Provided material:
-----
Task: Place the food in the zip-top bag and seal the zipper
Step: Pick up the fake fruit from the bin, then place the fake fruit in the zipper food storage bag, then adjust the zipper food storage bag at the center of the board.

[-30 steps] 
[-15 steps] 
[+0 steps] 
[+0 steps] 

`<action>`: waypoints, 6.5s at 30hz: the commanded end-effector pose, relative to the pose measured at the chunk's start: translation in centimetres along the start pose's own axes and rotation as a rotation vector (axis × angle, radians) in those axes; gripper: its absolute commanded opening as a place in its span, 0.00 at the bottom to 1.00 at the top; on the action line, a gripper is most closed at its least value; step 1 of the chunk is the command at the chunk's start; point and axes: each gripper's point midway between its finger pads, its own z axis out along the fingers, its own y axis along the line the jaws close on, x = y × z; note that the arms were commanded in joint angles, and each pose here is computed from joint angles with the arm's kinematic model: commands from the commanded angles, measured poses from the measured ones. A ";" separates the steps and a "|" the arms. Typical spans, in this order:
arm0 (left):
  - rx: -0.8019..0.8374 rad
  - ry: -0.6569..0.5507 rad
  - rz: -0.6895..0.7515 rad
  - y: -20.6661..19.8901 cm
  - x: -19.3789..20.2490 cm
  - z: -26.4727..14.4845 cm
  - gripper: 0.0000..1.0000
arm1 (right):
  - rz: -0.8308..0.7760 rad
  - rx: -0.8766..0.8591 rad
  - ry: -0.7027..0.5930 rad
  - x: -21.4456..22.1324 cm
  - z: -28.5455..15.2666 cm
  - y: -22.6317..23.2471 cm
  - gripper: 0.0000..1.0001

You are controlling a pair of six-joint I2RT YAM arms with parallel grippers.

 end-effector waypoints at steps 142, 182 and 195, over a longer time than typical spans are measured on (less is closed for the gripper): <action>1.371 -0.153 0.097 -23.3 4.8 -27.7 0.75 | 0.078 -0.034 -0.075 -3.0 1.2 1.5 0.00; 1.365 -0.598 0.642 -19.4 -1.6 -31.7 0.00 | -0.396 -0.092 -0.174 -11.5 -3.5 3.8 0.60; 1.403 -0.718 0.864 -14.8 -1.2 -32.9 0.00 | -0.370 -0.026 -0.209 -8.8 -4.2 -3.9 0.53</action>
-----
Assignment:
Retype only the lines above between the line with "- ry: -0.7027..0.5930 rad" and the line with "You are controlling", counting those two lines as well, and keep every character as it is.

Task response:
  - ry: -0.7027..0.5930 rad
  - x: -21.4456..22.1324 cm
  - z: -28.5455..15.2666 cm
  - y: -22.6317..23.2471 cm
  - gripper: 0.0000..1.0001

You are controlling a pair of six-joint I2RT YAM arms with parallel grippers.

This output is complete, and the exercise is done.